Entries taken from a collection

* * * * *

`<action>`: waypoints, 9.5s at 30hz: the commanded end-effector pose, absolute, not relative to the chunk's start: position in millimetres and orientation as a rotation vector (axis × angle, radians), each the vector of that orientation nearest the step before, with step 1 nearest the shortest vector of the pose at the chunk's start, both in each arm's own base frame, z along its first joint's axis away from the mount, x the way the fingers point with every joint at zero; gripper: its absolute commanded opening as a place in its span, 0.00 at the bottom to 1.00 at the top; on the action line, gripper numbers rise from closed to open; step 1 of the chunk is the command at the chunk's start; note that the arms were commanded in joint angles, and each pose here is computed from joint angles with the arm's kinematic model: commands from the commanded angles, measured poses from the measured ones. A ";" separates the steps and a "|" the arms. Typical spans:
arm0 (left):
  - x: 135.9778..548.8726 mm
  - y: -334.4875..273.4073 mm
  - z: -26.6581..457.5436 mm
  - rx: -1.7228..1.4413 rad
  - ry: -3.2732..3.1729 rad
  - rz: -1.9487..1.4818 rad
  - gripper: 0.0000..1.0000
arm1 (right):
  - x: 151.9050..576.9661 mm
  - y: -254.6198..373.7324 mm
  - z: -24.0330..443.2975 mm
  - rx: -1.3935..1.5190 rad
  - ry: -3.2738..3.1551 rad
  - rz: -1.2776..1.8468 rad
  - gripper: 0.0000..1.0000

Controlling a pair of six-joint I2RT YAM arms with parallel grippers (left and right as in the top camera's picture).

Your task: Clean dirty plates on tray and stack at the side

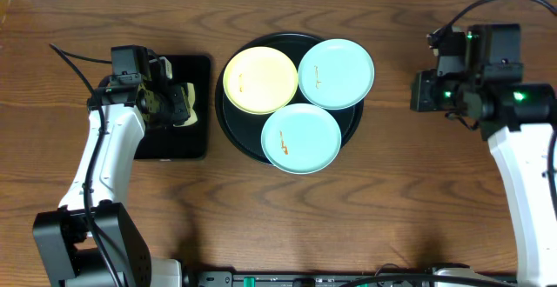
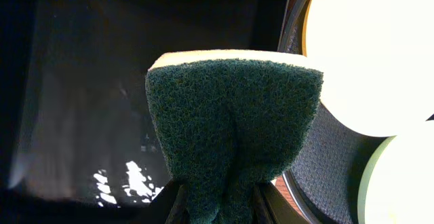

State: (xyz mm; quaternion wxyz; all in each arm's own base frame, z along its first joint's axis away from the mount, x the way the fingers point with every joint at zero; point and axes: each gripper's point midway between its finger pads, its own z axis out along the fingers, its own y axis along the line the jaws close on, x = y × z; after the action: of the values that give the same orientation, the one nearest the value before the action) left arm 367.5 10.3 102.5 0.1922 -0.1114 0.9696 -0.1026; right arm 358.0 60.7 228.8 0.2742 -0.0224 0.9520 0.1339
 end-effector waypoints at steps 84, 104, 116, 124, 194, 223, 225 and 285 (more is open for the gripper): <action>363.3 10.4 98.2 -0.333 2.743 -0.293 0.09 | 487.4 91.2 58.9 -0.207 2.574 0.365 0.41; 363.1 10.4 98.2 -0.333 2.743 -0.293 0.09 | 306.7 166.8 80.9 -0.159 3.071 0.465 0.39; 361.3 10.1 97.5 -0.335 2.751 -0.294 0.09 | 312.9 161.6 17.3 -0.071 2.932 0.210 0.27; 361.6 10.2 97.6 -0.335 2.750 -0.294 0.09 | 320.8 165.0 23.3 -0.071 2.904 0.232 0.06; 304.4 -195.9 125.0 0.054 2.788 -0.501 0.08 | 352.2 148.0 34.4 -0.083 2.760 0.047 0.01; 299.0 -230.9 75.1 0.118 2.877 -0.474 0.08 | 320.2 152.5 23.7 -0.004 2.907 0.135 0.01; 301.5 -227.8 74.6 0.111 2.869 -0.445 0.08 | 317.9 151.3 23.1 -0.004 2.917 0.128 0.01; 262.8 -245.3 20.5 0.245 2.937 -0.317 0.08 | 309.5 147.2 21.0 0.029 2.954 0.108 0.01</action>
State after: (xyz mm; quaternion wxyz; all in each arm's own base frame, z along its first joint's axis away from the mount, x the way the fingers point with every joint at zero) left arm 262.5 -253.9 36.7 0.0916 0.0835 0.9827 -0.1379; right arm 317.1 150.7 26.0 0.1019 0.0102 0.9935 0.0504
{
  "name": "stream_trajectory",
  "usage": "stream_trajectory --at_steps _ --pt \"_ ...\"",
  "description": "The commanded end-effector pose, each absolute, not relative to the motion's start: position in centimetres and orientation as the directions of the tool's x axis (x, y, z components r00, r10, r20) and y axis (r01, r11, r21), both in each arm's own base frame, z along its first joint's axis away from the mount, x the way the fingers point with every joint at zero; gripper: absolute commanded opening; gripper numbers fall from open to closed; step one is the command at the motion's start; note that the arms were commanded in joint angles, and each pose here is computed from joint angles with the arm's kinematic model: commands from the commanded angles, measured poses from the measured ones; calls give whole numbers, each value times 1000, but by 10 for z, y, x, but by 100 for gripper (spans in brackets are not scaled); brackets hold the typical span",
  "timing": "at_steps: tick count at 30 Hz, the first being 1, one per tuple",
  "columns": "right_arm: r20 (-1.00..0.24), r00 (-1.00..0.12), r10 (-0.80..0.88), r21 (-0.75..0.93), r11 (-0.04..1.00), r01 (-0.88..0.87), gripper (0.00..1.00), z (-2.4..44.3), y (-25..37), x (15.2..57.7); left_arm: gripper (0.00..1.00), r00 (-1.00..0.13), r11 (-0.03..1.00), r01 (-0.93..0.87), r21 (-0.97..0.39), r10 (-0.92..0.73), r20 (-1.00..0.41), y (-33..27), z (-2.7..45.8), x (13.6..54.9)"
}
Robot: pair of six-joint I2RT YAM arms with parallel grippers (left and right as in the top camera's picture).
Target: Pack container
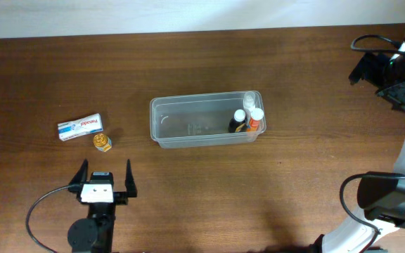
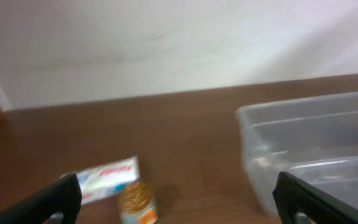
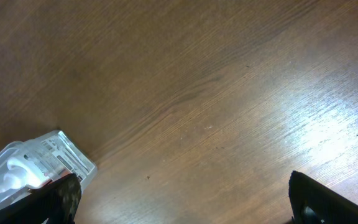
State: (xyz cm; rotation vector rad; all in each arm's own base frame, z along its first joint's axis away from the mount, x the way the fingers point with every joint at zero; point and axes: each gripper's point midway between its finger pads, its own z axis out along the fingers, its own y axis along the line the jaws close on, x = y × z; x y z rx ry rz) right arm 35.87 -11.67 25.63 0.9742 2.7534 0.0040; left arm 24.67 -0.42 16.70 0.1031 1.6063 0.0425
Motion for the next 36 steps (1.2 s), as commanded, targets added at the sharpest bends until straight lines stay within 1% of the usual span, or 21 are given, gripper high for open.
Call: stream_trajectory --at_steps 1,5,9,11,14,18,21,25,27,32,34,36 --pt "-212 -747 630 71 773 631 98 257 -119 359 99 47 964 242 111 103 -994 -40 185 240" --pt "-212 -748 629 71 773 630 98 257 -119 359 99 39 961 273 42 32 -999 -46 215 232" --pt "-212 -748 629 71 773 631 98 257 -119 359 100 23 962 260 90 87 -996 -43 264 229" --pt "-212 -748 629 71 773 631 98 257 -119 359 99 -15 961 255 107 115 -993 -41 287 232" --pt "-212 -748 629 71 773 631 98 257 -119 359 100 -145 966 245 79 117 -983 -35 313 246" --pt "-212 -748 629 71 773 631 98 257 -119 359 99 -389 972 234 -1 93 -917 -27 335 273" --pt "-212 -748 629 71 773 631 98 257 -119 359 99 -540 970 236 -60 79 -838 -27 344 286" --pt "-212 -748 629 71 773 631 98 257 -119 359 99 -663 955 259 -144 67 -745 -35 351 296" --pt "-212 -748 629 71 773 631 98 257 -119 359 99 -685 952 255 -169 54 -727 -36 351 305" --pt "-212 -748 629 71 773 631 98 257 -119 359 99 -758 940 252 -229 45 -651 -41 327 314" --pt "-212 -748 629 71 773 631 98 257 -119 359 99 -764 943 254 -213 61 -643 -38 321 322" --pt "-212 -748 629 71 773 631 98 257 -119 359 99 -783 962 204 -182 49 -620 -27 310 332"
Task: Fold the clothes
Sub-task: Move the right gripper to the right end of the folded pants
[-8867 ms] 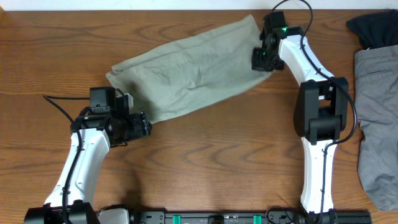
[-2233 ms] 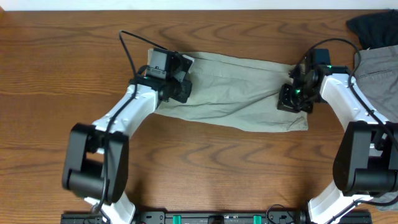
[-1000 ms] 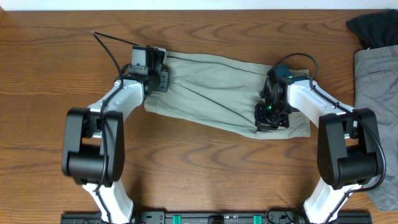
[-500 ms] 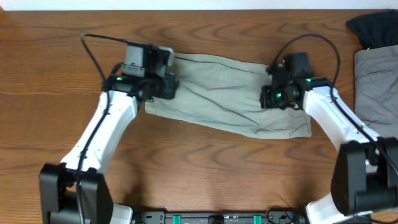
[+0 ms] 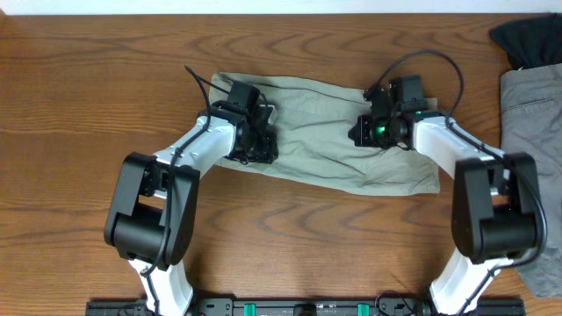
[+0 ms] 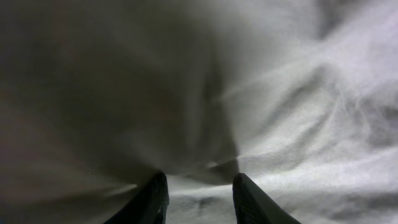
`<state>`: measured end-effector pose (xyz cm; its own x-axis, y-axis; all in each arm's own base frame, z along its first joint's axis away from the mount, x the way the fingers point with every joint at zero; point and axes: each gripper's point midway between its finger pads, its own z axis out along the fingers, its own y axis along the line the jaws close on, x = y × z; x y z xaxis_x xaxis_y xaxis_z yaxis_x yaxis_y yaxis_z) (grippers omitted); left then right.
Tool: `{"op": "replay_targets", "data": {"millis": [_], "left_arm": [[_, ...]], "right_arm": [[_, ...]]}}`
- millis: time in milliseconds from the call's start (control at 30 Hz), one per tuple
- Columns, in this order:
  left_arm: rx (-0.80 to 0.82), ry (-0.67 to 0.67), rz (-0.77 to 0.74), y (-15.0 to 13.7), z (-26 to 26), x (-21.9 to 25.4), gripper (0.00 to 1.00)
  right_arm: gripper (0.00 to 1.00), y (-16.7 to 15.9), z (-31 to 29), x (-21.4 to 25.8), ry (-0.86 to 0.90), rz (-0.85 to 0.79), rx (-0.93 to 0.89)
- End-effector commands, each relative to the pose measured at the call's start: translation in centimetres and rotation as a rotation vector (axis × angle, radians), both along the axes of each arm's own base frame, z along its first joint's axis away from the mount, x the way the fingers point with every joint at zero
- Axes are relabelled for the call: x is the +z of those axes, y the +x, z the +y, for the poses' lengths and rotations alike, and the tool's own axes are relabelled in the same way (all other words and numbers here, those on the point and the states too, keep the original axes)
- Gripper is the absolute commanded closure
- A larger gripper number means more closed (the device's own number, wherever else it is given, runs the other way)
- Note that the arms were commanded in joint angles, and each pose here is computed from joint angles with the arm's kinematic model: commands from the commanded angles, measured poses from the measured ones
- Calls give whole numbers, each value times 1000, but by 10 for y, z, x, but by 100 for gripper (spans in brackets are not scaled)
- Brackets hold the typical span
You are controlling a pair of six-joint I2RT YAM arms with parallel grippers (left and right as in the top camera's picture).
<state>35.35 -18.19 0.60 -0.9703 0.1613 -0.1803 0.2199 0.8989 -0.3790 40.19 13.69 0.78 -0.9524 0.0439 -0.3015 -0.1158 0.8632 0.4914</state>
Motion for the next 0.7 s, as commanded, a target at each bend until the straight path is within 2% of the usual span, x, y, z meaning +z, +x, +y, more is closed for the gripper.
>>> {"op": "replay_targets", "data": {"millis": [0, 133, 267, 433, 567, 667], "left_arm": [[50, 14, 66, -8, 6, -15, 63], [77, 13, 74, -6, 12, -15, 63], [80, 15, 80, -7, 13, -16, 62], [84, 15, 81, -7, 13, -16, 62], [87, 14, 82, -7, 13, -16, 62], [87, 13, 81, -7, 13, -15, 62]], "right_arm": [[98, 7, -26, -25, -77, 42, -111], [99, 28, -87, -37, -187, 40, -364], [99, 49, -125, -27, -147, -21, -482], [99, 56, -164, -19, -75, -43, -566], [98, 60, -158, 8, 79, -115, -408], [98, 58, -134, 50, 180, -220, -242]]}}
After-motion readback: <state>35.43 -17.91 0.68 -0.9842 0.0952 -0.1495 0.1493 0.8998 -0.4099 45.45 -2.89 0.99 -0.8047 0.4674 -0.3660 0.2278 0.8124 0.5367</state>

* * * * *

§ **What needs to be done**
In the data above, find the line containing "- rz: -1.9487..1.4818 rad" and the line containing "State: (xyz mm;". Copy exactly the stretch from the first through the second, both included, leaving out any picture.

§ **Exercise solution**
  - rz: -1.9487..1.4818 rad
  - gripper: 0.0000..1.0000
arm1 (right):
  - x: 151.9050..576.9661 mm
  - y: -254.6198..373.7324 mm
  - z: -24.0330..443.2975 mm
  - rx: -1.3935..1.5190 rad
  - ry: -3.2738..3.1551 rad
  - rz: -1.2776..1.8468 rad
  - gripper: 0.0000..1.0000

Controlling a pair of six-joint I2RT YAM arms with parallel grippers (left and right as in the top camera's picture).

Your task: Clean dirty plates on tray and stack at the side


State: (xyz mm; quaternion wxyz; all in each arm's own base frame, z along its first joint's axis away from the mount, x the way the fingers point with every joint at zero; point and axes: each gripper's point midway between its finger pads, its own z axis out along the fingers, its own y axis along the line the jaws close on, x = y × z; after the action: of the values that give the same orientation, the one nearest the value before the action) left arm 367.5 10.3 102.5 0.1922 -0.1114 0.9696 -0.1026; right arm 358.0 60.7 228.8 0.2742 -0.0224 0.9520 0.1339

This output is complete.